Całą czwórką podeszli do choinki, pod którą znajdowała się cała góra prezentów różnej wielkości i wag. Przyjaźnie z Hogwartu dalej trwały, dlatego lista podarków była dość długa by rozbudzić nawet wykończonego Remusa i Lily. Tylko biedny Syriusz znalazł pod choinką dwa prezenty. Breloczek od Marleny i jakieś dziwne klucze od reszty, w tym od państwa Potterów.

- A to mi, po co?- przyjaciele spojrzeli po sobie, a później zerknęli na rodziców Jamesa, którzy przyglądali się im z półpiętra.

- To prezent od nas wszystkich i to dosłownie, pół Hogwartu się zrzucało.

- Na klucze? To, z czego one są?

- Raczej, do czego- poprawiła go Lily.- Chodź.

Syriusz przyjrzał się im podejrzliwie, ale pozwoliłby Lily go wyprowadziła na ziąb, wymagając żeby nie podglądał. Gdy w końcu otworzył oczy dostrzegł motocykl z koszem dla dodatkowego pasażera. Tak szczęśliwego nikt wcześniej go nie widział. Omal nie zmiażdżył żeber swoim przyjaciołom oraz państwu Potter.
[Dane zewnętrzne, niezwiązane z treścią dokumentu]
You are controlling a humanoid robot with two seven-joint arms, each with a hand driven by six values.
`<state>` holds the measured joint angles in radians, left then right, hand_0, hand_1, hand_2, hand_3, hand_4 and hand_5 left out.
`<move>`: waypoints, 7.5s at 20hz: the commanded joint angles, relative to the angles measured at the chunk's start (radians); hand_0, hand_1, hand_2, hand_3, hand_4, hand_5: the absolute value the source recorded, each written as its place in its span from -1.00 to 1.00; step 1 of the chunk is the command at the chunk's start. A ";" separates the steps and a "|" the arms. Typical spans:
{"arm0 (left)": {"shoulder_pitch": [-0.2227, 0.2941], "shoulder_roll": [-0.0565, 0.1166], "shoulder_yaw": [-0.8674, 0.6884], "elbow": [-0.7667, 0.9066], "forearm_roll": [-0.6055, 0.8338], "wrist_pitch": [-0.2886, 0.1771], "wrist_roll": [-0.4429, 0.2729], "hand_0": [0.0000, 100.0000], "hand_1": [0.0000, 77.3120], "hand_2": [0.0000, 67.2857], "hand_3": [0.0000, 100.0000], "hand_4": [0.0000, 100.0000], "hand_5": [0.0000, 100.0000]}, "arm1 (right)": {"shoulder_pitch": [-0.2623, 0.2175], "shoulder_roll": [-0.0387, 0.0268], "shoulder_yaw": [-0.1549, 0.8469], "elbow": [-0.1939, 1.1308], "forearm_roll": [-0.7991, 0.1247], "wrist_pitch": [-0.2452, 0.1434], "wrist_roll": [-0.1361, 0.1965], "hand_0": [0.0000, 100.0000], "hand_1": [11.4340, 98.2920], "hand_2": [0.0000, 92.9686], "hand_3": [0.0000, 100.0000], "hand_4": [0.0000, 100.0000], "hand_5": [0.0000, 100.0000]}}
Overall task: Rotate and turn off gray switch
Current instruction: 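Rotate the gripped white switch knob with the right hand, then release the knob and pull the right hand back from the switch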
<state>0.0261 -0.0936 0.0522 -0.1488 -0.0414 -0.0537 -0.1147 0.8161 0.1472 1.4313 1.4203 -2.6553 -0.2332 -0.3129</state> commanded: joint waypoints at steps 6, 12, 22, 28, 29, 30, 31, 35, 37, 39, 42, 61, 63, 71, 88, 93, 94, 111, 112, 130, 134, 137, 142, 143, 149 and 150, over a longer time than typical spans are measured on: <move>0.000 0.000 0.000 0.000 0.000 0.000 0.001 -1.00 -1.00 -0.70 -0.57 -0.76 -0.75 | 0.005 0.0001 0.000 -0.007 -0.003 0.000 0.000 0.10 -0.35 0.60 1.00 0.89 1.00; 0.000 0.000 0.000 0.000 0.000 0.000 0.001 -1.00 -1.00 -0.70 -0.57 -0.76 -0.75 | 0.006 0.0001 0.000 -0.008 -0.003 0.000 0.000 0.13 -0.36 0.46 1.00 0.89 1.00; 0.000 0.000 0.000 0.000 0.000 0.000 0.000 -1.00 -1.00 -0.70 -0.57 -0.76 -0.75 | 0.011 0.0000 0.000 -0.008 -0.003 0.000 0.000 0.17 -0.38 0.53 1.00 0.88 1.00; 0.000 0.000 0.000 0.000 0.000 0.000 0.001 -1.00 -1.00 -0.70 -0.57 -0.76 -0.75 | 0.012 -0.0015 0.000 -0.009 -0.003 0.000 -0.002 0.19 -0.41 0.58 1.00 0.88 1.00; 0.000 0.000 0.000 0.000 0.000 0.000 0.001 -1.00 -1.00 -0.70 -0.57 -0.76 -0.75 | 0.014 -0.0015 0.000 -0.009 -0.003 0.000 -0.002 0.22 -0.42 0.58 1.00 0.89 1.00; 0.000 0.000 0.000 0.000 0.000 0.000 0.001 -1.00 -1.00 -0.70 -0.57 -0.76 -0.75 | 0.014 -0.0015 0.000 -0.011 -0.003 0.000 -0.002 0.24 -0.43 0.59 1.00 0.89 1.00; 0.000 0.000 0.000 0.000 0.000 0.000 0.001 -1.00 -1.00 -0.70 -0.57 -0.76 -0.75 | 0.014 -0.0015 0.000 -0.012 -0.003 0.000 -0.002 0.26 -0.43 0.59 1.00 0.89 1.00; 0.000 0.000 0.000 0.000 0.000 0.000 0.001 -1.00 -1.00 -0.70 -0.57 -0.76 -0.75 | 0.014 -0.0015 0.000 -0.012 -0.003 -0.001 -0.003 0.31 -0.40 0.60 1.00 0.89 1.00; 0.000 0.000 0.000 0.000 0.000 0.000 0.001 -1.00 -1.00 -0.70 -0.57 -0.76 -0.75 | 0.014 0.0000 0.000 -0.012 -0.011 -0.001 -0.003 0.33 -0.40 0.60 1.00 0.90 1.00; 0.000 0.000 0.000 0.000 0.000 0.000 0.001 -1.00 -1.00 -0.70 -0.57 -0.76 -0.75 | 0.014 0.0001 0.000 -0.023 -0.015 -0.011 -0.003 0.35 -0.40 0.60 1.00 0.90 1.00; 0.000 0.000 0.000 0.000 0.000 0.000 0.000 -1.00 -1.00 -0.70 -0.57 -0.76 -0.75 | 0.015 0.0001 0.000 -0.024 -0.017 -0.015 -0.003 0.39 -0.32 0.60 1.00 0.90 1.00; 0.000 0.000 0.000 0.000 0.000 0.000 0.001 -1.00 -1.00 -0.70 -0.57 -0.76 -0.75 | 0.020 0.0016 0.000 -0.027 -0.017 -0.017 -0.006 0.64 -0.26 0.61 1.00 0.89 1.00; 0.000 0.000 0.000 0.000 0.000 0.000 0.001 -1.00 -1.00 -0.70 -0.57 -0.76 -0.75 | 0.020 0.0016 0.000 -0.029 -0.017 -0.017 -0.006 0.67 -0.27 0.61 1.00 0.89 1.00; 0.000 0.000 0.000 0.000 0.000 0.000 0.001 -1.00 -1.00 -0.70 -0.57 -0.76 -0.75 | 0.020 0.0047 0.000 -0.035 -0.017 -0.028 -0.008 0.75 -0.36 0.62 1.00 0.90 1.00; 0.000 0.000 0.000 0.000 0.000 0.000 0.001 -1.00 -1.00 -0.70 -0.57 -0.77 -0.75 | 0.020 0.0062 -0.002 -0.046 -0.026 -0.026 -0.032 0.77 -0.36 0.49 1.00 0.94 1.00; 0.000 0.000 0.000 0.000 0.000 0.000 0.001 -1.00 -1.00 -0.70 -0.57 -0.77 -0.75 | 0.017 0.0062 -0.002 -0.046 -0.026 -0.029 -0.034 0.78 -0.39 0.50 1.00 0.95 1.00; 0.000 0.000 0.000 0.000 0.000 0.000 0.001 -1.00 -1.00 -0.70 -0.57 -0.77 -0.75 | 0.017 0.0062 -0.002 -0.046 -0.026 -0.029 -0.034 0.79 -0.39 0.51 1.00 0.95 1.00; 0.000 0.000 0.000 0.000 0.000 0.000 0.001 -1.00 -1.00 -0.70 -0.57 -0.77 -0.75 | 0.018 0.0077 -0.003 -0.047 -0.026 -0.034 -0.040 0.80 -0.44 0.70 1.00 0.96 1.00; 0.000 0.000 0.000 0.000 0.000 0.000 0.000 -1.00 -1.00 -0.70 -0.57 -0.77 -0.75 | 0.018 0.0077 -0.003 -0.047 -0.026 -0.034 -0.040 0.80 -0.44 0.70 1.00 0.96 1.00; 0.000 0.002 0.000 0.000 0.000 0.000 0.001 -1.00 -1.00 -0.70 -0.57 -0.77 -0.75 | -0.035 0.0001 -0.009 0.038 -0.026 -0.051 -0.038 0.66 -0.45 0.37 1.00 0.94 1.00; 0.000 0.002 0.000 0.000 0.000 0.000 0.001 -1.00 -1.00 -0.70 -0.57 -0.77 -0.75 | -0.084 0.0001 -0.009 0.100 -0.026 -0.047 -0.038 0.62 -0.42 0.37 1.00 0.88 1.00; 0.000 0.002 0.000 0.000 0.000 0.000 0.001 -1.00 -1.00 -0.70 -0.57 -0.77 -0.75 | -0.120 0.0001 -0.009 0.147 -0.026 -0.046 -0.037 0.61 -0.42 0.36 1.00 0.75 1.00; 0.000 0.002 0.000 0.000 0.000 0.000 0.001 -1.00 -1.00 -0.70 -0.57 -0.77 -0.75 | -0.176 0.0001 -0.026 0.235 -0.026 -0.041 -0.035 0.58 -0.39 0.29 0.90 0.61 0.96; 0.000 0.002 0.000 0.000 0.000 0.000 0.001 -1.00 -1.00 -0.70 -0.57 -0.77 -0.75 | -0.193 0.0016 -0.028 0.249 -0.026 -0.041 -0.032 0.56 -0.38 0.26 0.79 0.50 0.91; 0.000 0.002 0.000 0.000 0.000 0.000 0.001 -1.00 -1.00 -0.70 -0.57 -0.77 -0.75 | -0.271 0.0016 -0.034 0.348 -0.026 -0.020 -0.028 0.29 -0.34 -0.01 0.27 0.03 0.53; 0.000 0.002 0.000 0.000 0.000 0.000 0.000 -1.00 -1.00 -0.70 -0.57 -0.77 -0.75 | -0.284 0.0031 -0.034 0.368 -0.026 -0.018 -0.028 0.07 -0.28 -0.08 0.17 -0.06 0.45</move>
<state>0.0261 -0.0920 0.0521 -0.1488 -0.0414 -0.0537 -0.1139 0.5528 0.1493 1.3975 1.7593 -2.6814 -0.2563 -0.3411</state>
- Tu podpisali się wszyscy, którzy się zrzucili- Remus podał mu kartkę z długą listą nazwisk.- Utrzymanie tego w sekrecie było naprawdę problematyczne, więc nie wjedź w żadne drzewo.

- Bójcie się mugole, wariat nadjeżdża- Lily szturchnęła Jamesa, który jedynie się zaśmiał.

- Jak ja was kocham chłopaki, ciebie siostra też- rozczochrał dziewczynie włosy, a później podbiegł do motocykla. Lily wtuliła się w Jamesa by nie zamarznąć na tym chłodzie.

Syriusz był jednak tak podekscytowany, że nie zamierzał wracać do środka. Niestety jego przyjaciele marzli, dlatego wrócili do domu i oglądali jego dziecinną radość przez okno. Był to niezapomniany widok.